I had stood in for him, supporting Lexi, now his wife, throughout the pregnancy. I remember the way Luna left her mother’s body with her little eyes wide open, staring around as if the world and everything in it were hers for the taking.
That moment will stay with me for the rest of my life. I turn my mind to Marian’s proposal. I don’t know whether I have it in me to be a sperm donor. I love kids, and Luna, now three, turns me to mush when I see her. I don’t know if I can live with the knowledge that I fathered a baby and not be involved in her life.
Luna has taught me that kids are the only people who can give you unconditional love. Everyone else’s love has a condition attached to it, and if you break it, then the relationship ends.
Marian sees the war waging inside me. “That’s my condition even to consider this madness.”
This is easily the most difficult decision I have ever made. I’ve always wanted kids but never thought that it was part of my future. And now it is, except it’s not.
“I would like to be part of the baby’s life,” I tell Marian.
She shakes her head. “I’m not interested in a relationship.”
“Neither am I, but I would want her or him to grow up knowing who his dad is.”

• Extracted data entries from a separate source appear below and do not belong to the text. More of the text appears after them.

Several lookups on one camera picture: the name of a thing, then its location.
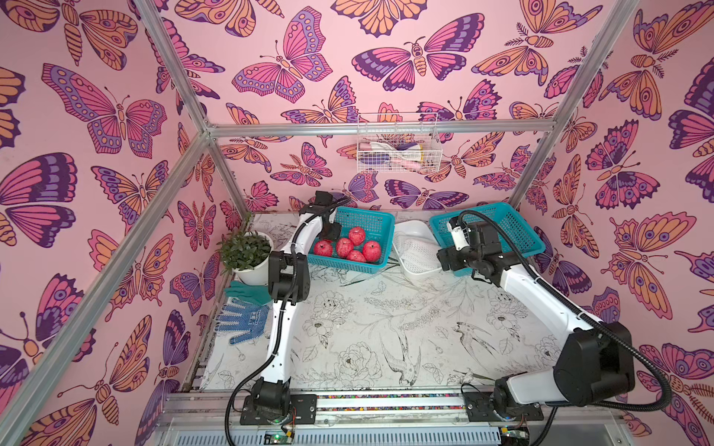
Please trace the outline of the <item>red apple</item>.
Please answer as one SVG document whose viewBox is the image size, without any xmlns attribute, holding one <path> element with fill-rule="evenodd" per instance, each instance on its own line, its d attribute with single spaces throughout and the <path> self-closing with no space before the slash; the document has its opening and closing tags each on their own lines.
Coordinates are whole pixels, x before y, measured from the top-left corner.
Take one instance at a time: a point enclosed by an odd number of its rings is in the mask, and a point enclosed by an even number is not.
<svg viewBox="0 0 714 446">
<path fill-rule="evenodd" d="M 347 258 L 353 250 L 354 244 L 350 238 L 340 238 L 336 243 L 336 253 L 339 258 Z"/>
<path fill-rule="evenodd" d="M 331 258 L 334 253 L 334 247 L 331 242 L 321 240 L 315 244 L 313 252 L 316 256 L 326 256 L 327 258 Z"/>
</svg>

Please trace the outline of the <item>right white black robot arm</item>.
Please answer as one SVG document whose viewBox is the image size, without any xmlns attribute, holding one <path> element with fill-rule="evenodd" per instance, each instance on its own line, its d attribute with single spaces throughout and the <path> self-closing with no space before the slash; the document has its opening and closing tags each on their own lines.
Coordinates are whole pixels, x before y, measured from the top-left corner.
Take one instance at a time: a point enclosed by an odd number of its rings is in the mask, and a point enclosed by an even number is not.
<svg viewBox="0 0 714 446">
<path fill-rule="evenodd" d="M 622 323 L 606 323 L 584 310 L 535 269 L 532 262 L 546 245 L 511 206 L 455 211 L 433 217 L 430 226 L 444 271 L 468 271 L 472 280 L 514 297 L 554 343 L 556 359 L 496 381 L 491 401 L 499 416 L 536 405 L 649 413 L 672 403 L 668 380 L 633 347 Z"/>
</svg>

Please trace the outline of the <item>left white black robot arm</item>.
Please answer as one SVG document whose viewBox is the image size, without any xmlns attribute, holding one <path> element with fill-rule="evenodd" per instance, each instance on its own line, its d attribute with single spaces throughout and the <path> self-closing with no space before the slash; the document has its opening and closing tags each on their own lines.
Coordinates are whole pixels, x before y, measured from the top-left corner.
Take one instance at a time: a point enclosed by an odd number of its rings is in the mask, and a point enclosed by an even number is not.
<svg viewBox="0 0 714 446">
<path fill-rule="evenodd" d="M 334 241 L 342 226 L 335 221 L 337 210 L 349 202 L 348 197 L 337 199 L 328 191 L 318 191 L 314 201 L 299 210 L 299 225 L 286 244 L 268 256 L 267 291 L 273 303 L 273 325 L 268 355 L 265 362 L 244 378 L 232 391 L 223 421 L 224 436 L 229 445 L 232 437 L 232 413 L 238 394 L 247 384 L 252 388 L 248 400 L 255 414 L 278 425 L 290 421 L 291 406 L 292 324 L 298 304 L 305 301 L 311 289 L 308 254 L 316 241 Z"/>
</svg>

“I can’t deal with the drama that will follow you being in our lives. Take it or leave it.” She turns to her drink, leaving me to stare at her in disbelief.
What kind of fucked up deal is this that she’s offering?
“So, you guys are going to try and make a go of this?” Mike asks.
I hadn’t even realized that he had been eavesdropping on our conversation.
“Go away,” we both say at the same time.
He smiles good-naturedly and goes to the other end of the bar to serve someone else.
“There’s one more thing,” she says, and by the way her eyes twinkle, I have a suspicion that she’s enjoying this.
“Go on,” I say dully.
“I hope you don’t think we’ll try to get pregnant the old-fashioned way,” she says.
“No?”
“Definitely not,” she says. “I don’t sleep with strangers.”
“So how will we do it?” I ask.
“Have you ever heard of artificial insemination?” she says, straight-faced.
Chapter 5
Marian
“You gave a condition, and I agreed to it,” Declan says to me on the plane. “I have one too. You can’t tell anyone that ours is a marriage of convenience.”
The first thing that Declan did yesterday when I agreed to this scam of a marriage was to change his flight so that we could go home together. A terrible idea if you ask me. I’d have preferred to go home alone to have some time to think and get used to the idea of being married. Not to mention to write down a list of the people I need to update on my new status.
“I can’t lie to Brooke and Jason. They’re my best friends, and besides, I already told them when we got married,” I tell him.
He shrugs. “Tell them we decided to try and make it work. It’s true. We’re trying to make it work, just not how they think.”
I’m not sure I can go through with this. It’s tempting to call off the whole deal, but I want a baby so badly. It’s all I can think about ever since Declan mentioned it. It’s my only chance to have a baby of my own.
Guilt gnaws at me. I haven’t exactly told Declan the truth about myself. I’m a divorcee. Leonard and I were married for five years. Declan hasn’t told me anything about his past either, but I’m thinking he doesn’t have a divorce on his resume.
It wasn’t part of our deal, I tell myself.
This deal has brought all sorts of problems that I had not anticipated. First, there’s Jason and Brooke. I’m sure they’ll see right through it for what it is. Then there are my people at the office. Maggie at the store and Kimberly and Eric in the office upstairs. My employees don’t know this side of me. The impulsive side, aided by alcohol that decides it’s smart to marry a stranger.